RTX 5090 cuBLAS Bug, Neural Texture Compression, Multi-GPU vLLM Inference

#gpu #nvidia #hardware

RTX 5090 cuBLAS Bug, Neural Texture Compression, Multi-GPU vLLM Inference

Today's Highlights

Today's highlights include a significant performance bug found in cuBLAS for the unreleased RTX 5090, alongside a deep dive into Nvidia's new neural texture compression that drastically reduces VRAM usage. We also cover a practical guide for deploying massive LLMs efficiently across multiple GPUs using vLLM and mixed-precision quantization.

Surfacing a 60% SGEMM performance bug in cuBLAS on RTX 5090 (r/CUDA)

Source: https://reddit.com/r/CUDA/comments/1shrh0s/surfacing_a_60_sgemm_performance_bug_in_cublas_on/

This news reports a critical performance bug discovered within NVIDIA's cuBLAS library, specifically affecting FP32 SGEMM operations on the unreleased RTX 5090 GPU. The bug leads to a substantial 60% performance degradation, as cuBLAS dispatches an inefficient simt_128x32_8x5 kernel for specific batched FP operations, rather than an optimized one. This finding emerged during the development and benchmarking of a TMA-based FP32 SGEMM implementation, highlighting potential inefficiencies in the current or upcoming cuBLAS versions.

This discovery is vital for developers and researchers who rely heavily on cuBLAS for high-performance computing and AI workloads. A 60% performance hit in such a fundamental operation could severely impact the efficiency of neural network training, scientific simulations, and other compute-intensive tasks on next-generation NVIDIA hardware. It underscores the importance of rigorous benchmarking and in-depth kernel analysis, even for highly optimized libraries, to ensure hardware capabilities are fully leveraged.

Comment: Finding a 60% performance bug in cuBLAS for a future GPU is a major alert for anyone planning on next-gen deployments. This kind of low-level inefficiency can completely derail optimization efforts downstream if not addressed by NVIDIA or custom kernel development.

Benchmarking Nvidia's RTX Neural Texture Compression tech that can reduce VRAM usage by over 80% (r/nvidia)

Source: https://reddit.com/r/nvidia/comments/1siioe2/benchmarking_nvidias_rtx_neural_texture/

NVIDIA is showcasing its RTX Neural Texture Compression technology, a groundbreaking technique designed to drastically reduce GPU VRAM consumption. Initial benchmarks suggest this technology can cut VRAM usage by over 80%, a significant advancement for games, professional applications, and AI models that are increasingly bottlenecked by memory capacity. This innovation leverages neural networks to compress texture data more efficiently than traditional methods, reconstructing high-quality textures during rendering with minimal artifacts.

The ability to achieve such substantial VRAM savings has profound implications. For gamers, it means more complex textures, higher resolutions, faster loading times, and potentially better performance on GPUs with limited VRAM. For developers, it opens doors to creating more graphically rich environments and deploying larger AI models that rely on extensive texture or volumetric data without exceeding memory budgets. This technology could extend the lifespan of current-generation GPUs and enable new levels of visual fidelity on future hardware.
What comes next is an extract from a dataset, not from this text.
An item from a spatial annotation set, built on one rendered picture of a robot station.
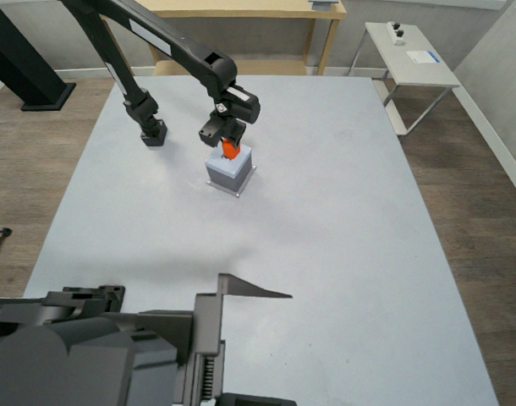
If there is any orange peg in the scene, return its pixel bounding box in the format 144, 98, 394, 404
222, 139, 240, 159
Comment: Reducing VRAM usage by 80% is a game-changer, especially for large language models and high-fidelity graphics. This tech directly addresses a major bottleneck and could dramatically expand the capabilities of existing and future GPUs.

Run Qwen3.5-397B-A13B with vLLM and 8xR9700 (r/LocalLLaMA)

Source: https://reddit.com/r/LocalLLaMA/comments/1simsqp/run_qwen35397ba13b_with_vllm_and_8xr9700/

This post details a practical guide on deploying the massive Qwen3.5-397B-A13B language model using vLLM across a multi-GPU setup, specifically highlighting its successful execution on 8xR9700 GPUs. The guide emphasizes utilizing mixed-precision FP4 (mxfp4) quantization, a critical technique for running models of this immense scale by reducing memory footprint while maintaining performance. vLLM, a high-throughput inference engine, is leveraged to optimize the serving of large language models, demonstrating efficient utilization of the multi-GPU hardware.

This news is highly significant for the AI community, particularly those working with large language models on local or prosumer GPU setups. It provides actionable insights into managing memory and compute requirements for state-of-the-art models, proving that even extremely large LMs can be run with careful optimization and multi-GPU orchestration. The mention of a "first guide to run 122B models" (referencing a previous guide) underscores its pioneering nature for making such formidable models accessible and performant.

Comment: Deploying a model this large across multiple GPUs with vLLM and mxfp4 is cutting-edge. This guide is invaluable for anyone trying to push the boundaries of local LLM inference on high-end consumer or professional hardware.